Problem details: Nothing in the listing may change. Repeat all of it.

Raw data:

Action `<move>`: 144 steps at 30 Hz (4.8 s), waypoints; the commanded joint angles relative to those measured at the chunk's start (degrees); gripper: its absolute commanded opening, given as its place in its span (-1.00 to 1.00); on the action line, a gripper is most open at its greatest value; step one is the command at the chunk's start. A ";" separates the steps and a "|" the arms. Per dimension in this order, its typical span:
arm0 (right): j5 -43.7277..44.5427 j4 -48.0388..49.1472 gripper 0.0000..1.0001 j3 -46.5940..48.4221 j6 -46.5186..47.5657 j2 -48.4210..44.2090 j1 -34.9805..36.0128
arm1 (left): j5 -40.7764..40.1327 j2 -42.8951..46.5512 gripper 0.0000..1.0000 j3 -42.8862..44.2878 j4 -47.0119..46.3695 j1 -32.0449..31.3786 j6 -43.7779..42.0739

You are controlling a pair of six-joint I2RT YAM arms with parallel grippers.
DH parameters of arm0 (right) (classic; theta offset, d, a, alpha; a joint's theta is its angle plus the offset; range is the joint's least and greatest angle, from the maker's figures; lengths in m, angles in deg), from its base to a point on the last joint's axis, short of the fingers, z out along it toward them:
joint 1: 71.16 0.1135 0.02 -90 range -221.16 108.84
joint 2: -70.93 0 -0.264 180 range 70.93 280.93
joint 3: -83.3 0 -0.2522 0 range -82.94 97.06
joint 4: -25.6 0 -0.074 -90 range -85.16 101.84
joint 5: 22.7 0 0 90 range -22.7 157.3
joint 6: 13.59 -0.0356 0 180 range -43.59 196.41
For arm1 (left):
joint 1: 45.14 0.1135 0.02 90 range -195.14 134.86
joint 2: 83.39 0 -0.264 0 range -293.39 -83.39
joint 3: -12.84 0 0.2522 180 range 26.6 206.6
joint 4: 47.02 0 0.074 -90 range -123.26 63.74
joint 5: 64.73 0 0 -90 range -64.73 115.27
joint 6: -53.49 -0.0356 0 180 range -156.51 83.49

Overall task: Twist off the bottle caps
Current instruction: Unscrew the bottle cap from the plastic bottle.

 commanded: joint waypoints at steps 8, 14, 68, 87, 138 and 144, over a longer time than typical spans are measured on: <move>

Task solution:
Action `<move>`: 144 steps at 30 Hz (4.8 s), waypoints; the commanded joint angles relative to those measured at the chunk's start (degrees); gripper: its absolute commanded opening, given as its place in its span (-1.00 to 1.00); on the action line, a gripper is most open at its greatest value; step one is the command at the chunk's start. A ";" separates the steps and a "|" the arms. Per dimension in this order, its typical span:
arm0 (right): j5 -43.7277..44.5427 j4 -48.0388..49.1472 gripper 0.0000..1.0001 j3 -46.5940..48.4221 j6 -46.5186..47.5657 j2 -48.4210..44.2090 j1 -34.9805..36.0128
arm1 (left): j5 -40.7764..40.1327 j2 -42.8951..46.5512 gripper 0.0000..1.0000 j3 -42.8862..44.2878 j4 -47.0119..46.3695 j1 -32.0449..31.3786 j6 -43.7779..42.0739

You are controlling a pair of six-joint I2RT YAM arms with parallel grippers.
DH parameters of arm0 (right) (classic; theta offset, d, a, alpha; a joint's theta is its angle plus the offset; range is the joint's least and greatest angle, from the maker's figures; lengths in m, angles in deg), from its base to a point on the last joint's axis, short of the fingers, z out along it toward them:
joint 1: 71.16 0.1135 0.02 -90 range -221.16 108.84
joint 2: -70.93 0 -0.264 180 range 70.93 280.93
joint 3: -83.3 0 -0.2522 0 range -82.94 97.06
joint 4: -25.6 0 -0.074 -90 range -85.16 101.84
joint 5: 22.7 0 0 90 range -22.7 157.3
joint 6: 13.59 -0.0356 0 180 range -43.59 196.41
For arm1 (left):
joint 1: 45.14 0.1135 0.02 90 range -195.14 134.86
joint 2: 83.39 0 -0.264 0 range -293.39 -83.39
joint 3: -12.84 0 0.2522 180 range 26.6 206.6
joint 4: 47.02 0 0.074 -90 range -123.26 63.74
joint 5: 64.73 0 0 -90 range -64.73 115.27
joint 6: -53.49 -0.0356 0 180 range -156.51 83.49

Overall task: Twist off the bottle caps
Current instruction: Unscrew the bottle cap from the plastic bottle.

 commanded: joint waypoints at steps 8, 14, 68, 87, 138 and 144, over a longer time than typical spans are measured on: <move>

This concludes the response.